5. Pronouns are important. If you're uncertain about pronouns, you might ask the person what they prefer. Many trans women use she, her, hers, and trans men, he, him, his. Some prefer to use they, them and their. Some prefer general neutral pronouns like ze/zie and zir, or zhe, zher, zhim.
6. "Born a man" or "Born a woman" seems to have fallen out of favor, replaced by "Male assigned at birth" or "Female assigned at birth" (MAAB or FAAB). Those aren't terms I use regularly, but they can be useful in some situations.
7. And while we're on the negative/don't use side, "Pre-Op" and "Post-Op" (Op = Operation) also seem to have fallen out of favor, since they can support the idea that trans people are not their true genders until after surgery. This is a highly problematic notion, given the economic and other barriers to gender surgery, and given that some trans people opt to not have surgery, for various reasons. (It's also a notion that impacts policy on birth certificate changes, as well as the current bathroom debate.)

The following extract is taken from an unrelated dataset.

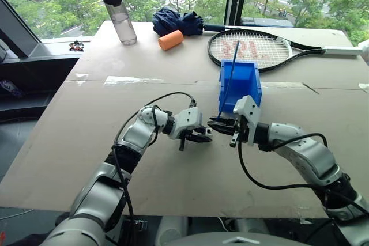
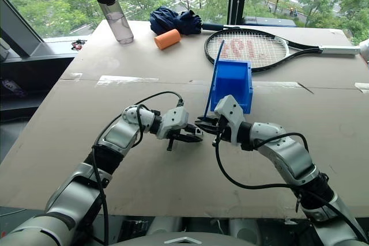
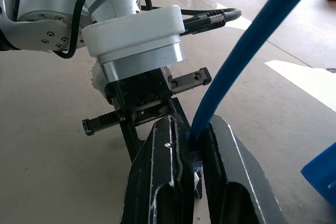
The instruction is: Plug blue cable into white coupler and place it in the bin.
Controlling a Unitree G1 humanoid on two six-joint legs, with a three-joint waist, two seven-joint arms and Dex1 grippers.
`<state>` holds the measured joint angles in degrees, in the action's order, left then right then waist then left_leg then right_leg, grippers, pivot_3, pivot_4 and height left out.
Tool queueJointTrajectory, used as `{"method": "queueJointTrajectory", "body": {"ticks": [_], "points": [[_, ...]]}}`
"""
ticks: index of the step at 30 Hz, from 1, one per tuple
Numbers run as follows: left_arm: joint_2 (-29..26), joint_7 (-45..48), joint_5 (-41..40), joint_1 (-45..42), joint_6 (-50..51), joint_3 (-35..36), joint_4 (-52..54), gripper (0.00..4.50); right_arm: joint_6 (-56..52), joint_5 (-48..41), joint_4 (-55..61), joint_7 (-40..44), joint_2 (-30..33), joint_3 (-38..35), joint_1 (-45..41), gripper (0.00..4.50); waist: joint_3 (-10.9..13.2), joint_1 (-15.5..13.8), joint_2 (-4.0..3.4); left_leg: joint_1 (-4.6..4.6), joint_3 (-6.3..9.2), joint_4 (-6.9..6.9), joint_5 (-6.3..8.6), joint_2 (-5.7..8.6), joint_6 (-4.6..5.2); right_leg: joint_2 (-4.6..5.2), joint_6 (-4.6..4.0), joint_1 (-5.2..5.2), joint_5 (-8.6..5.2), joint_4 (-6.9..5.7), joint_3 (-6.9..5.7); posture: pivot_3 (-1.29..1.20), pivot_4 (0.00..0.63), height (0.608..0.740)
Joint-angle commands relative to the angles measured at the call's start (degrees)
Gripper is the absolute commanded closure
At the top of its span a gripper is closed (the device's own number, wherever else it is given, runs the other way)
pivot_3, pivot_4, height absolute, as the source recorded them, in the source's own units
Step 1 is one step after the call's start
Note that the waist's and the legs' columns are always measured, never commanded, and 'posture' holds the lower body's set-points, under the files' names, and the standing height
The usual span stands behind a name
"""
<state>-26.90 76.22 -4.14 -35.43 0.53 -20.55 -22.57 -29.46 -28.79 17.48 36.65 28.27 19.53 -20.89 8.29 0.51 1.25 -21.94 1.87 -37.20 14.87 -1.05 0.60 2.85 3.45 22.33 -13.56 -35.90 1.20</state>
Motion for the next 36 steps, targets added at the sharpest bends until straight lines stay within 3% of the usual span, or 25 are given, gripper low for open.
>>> {"method": "queueJointTrajectory", "body": {"ticks": [1,19,36], "points": [[0.72,0.61,-0.01,-1.06,0.20,-0.09,0.08,3.97,1.16,1.49,-0.78,2.50,-1.18,-0.61,-1.18,4.50,0.00,-0.04,0.00,0.00,0.00,0.00,0.00,0.00,0.00,0.00,0.00,0.00,0.00,0.00,0.00,0.00,0.150,0.740],[0.73,1.53,0.10,-1.17,-0.02,-0.06,0.66,3.97,9.30,16.02,-9.47,12.78,0.75,5.03,-1.27,4.50,-0.04,0.05,-0.01,0.14,0.00,-0.01,0.00,0.01,0.00,0.00,0.01,-0.12,0.00,-0.02,0.00,0.00,0.150,0.740],[1.58,0.93,-0.25,-0.39,0.81,0.30,2.03,3.97,13.25,21.79,-16.39,20.30,-1.15,8.26,-3.42,4.50,-0.08,0.13,-0.04,0.20,0.04,-0.02,0.00,0.01,0.00,0.00,0.01,-0.16,0.00,-0.09,-0.04,0.00,0.150,0.740]]}}
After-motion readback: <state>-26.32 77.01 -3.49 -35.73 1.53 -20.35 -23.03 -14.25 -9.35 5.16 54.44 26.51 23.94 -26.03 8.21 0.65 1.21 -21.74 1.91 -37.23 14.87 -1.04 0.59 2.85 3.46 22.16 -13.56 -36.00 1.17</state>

Then there's the term "transgendered." I've seen a lot of rejection of the term "transgendered" in the past couple years, but I've also heard older trans people use it, so that may be a generational thing.

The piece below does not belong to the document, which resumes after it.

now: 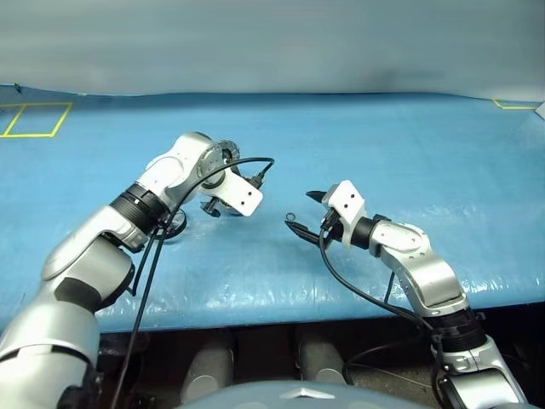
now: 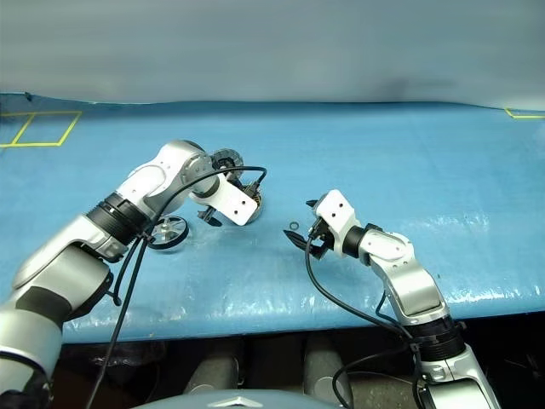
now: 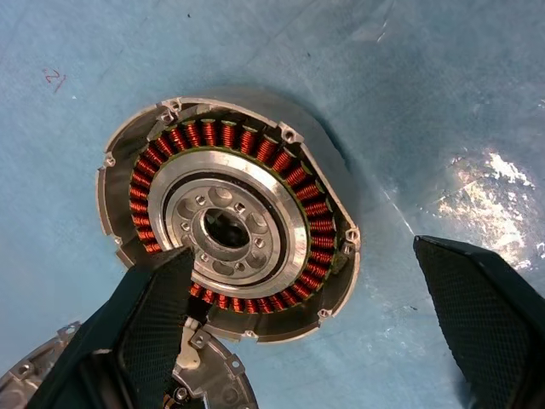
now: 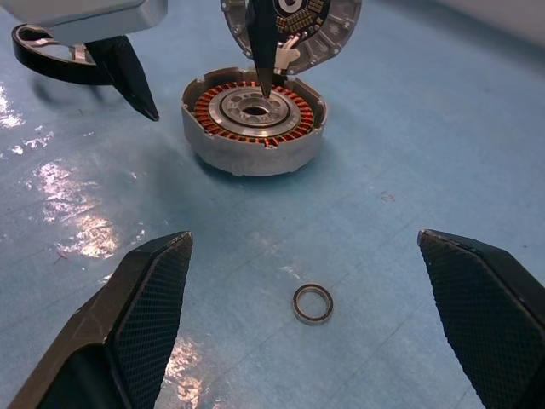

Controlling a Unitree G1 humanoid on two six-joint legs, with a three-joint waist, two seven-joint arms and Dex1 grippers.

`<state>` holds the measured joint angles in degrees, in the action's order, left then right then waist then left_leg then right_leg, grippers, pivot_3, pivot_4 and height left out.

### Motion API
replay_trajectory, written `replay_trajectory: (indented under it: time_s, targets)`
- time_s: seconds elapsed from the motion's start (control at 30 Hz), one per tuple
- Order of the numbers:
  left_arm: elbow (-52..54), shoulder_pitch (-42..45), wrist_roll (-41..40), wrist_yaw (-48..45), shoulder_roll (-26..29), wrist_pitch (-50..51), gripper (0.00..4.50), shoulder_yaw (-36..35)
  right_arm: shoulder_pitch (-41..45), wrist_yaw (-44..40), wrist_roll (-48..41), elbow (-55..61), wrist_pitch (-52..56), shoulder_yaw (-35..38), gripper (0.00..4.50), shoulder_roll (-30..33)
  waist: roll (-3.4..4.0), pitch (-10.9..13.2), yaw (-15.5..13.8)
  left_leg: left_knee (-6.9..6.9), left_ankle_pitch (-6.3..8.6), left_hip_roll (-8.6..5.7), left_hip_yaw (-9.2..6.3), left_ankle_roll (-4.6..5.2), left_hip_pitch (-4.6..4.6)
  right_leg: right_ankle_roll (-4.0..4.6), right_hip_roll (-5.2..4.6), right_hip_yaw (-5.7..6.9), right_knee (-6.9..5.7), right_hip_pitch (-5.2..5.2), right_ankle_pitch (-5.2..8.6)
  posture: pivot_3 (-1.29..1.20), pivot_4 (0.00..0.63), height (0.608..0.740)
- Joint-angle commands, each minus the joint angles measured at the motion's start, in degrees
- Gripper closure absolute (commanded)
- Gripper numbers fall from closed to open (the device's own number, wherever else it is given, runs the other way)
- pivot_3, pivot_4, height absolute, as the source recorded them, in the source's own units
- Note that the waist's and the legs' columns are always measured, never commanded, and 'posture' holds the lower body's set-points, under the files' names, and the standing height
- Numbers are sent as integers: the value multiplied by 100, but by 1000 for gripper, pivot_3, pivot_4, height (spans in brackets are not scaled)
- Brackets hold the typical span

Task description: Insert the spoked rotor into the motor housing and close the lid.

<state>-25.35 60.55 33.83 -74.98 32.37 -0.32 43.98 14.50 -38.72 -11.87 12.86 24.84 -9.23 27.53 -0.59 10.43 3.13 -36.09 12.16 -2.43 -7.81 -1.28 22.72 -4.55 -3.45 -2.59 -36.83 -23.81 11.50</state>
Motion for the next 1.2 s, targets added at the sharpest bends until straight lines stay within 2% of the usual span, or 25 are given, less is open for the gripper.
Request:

8. And finally, tranny is viewed by many as a slur these days, particularly outside of a drag context. There are some who still self-identify with the term, including trans activist Kate Bornstein and some trans-identified drag performers (like Justin Vivian Bond). It also has a complicated and not always negative history. But generally, it's a term to avoid unless an individual tells you it's okay to use in regards to themselves. (And it's probably best to let them volunteer that, rather than ask them.)

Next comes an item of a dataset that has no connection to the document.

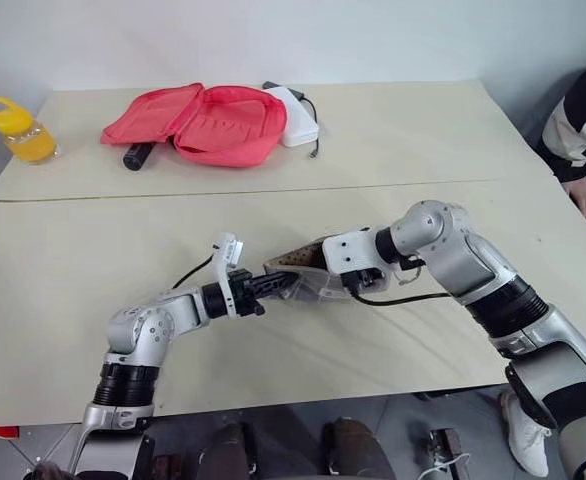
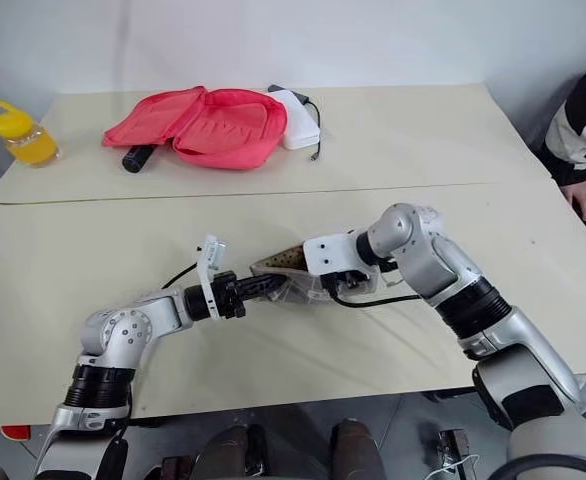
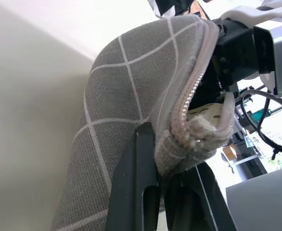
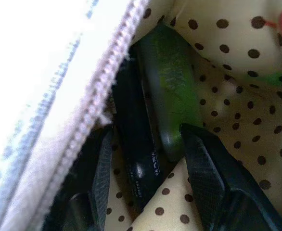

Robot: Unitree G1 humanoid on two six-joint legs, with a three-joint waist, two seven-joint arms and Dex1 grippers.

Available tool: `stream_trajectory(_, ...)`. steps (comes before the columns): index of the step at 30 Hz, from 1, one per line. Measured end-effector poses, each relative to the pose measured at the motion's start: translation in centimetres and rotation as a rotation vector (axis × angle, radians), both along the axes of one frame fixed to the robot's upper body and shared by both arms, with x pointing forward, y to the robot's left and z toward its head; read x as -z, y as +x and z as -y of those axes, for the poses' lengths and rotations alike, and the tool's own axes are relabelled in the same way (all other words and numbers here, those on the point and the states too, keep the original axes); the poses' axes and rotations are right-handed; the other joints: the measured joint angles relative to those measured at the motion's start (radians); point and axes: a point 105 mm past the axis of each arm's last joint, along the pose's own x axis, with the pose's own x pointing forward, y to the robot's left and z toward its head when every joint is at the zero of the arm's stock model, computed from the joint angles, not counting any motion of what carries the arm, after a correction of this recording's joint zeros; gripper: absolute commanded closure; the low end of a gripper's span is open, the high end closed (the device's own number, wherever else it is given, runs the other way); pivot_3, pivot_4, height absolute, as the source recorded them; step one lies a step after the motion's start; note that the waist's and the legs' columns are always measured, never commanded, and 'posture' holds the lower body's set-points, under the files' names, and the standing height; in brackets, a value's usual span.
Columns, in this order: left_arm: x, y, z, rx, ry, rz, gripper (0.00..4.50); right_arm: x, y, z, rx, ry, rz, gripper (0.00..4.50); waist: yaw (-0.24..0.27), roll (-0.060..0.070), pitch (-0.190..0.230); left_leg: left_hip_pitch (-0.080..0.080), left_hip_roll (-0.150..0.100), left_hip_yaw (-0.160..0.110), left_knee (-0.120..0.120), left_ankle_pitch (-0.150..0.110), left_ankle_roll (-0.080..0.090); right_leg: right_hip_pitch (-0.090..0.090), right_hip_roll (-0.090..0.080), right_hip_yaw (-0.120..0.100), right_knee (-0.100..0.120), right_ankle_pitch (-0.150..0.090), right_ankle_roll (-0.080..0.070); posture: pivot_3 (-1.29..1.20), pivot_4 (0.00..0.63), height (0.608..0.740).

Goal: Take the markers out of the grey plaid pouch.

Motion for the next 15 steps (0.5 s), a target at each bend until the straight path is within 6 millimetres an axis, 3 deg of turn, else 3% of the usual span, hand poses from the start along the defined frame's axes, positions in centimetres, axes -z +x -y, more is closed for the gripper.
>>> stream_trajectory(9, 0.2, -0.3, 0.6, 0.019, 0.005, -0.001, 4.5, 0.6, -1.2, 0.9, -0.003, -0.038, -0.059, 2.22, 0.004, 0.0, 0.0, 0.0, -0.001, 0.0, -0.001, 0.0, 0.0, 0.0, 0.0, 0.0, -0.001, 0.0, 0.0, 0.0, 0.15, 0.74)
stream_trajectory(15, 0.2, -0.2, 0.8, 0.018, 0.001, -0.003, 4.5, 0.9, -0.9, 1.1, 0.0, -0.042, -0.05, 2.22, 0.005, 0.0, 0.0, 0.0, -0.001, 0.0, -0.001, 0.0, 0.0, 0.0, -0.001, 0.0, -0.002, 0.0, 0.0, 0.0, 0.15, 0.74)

(Julia Serano writes about the history of the term, and her history with it, here, with related essays here, here, and here, all of which are in response to the debate about "tranny" between and within the trans, drag and gay communities, which blew up earlier this year, primarily centered around RuPaul's Drag Race.)
9. It's rude to ask about the state of a trans person's genitals. So avoid doing that.
Okay, that's all I got. I'm sure others could add to it. And much of the above is a bit on the binary gender side of things - someone who identifies as genderqueer, gender fluid, agender, etc. could give you a better idea on their preferences.

Yuugasa |

Just for the sake of education I must ask: Is there a more PC way of expressing the feelings my brother in law or the woman in pres man's article feel than using the "I'm y trapped in x body." phrase? I would never tell my brother in law what he feels or how to say it but I would prefer to give him a heads up in case he might get negative feedback from any new trans people we meet.